ASSIGNED TASK: Using the listing below, say how many lines have the string "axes" in them, giving the number alone.

DATA BELOW:
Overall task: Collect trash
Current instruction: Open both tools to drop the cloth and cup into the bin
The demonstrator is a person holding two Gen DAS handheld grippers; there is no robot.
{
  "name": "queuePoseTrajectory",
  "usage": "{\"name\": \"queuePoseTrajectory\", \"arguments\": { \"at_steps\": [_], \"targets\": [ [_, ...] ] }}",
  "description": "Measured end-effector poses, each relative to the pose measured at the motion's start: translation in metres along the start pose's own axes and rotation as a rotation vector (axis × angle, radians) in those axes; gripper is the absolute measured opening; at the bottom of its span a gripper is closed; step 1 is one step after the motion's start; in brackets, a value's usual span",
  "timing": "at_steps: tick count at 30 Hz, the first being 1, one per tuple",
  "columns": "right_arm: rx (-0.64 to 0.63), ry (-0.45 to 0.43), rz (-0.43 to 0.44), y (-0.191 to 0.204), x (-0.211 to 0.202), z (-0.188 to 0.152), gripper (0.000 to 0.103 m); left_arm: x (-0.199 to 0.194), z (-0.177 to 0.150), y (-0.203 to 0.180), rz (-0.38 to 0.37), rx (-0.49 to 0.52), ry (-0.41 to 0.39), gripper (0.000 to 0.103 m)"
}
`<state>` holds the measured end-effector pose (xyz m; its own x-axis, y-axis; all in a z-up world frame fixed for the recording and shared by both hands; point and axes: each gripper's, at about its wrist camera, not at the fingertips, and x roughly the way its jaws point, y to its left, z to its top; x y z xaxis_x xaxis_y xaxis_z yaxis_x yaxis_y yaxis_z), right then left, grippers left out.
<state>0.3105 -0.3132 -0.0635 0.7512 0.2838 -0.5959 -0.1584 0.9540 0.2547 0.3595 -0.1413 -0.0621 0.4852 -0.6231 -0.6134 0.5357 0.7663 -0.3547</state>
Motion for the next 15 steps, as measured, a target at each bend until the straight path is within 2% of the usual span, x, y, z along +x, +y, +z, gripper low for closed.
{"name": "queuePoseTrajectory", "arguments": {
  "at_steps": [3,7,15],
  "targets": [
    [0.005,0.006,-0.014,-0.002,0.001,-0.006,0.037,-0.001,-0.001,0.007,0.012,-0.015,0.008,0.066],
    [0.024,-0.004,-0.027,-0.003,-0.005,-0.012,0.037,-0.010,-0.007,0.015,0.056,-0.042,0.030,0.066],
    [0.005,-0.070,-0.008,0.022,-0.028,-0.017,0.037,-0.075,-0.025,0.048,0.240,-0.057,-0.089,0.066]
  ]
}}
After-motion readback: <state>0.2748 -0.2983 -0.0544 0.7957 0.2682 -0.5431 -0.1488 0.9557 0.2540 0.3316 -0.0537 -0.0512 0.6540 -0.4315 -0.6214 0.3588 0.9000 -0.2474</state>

REPLY: 2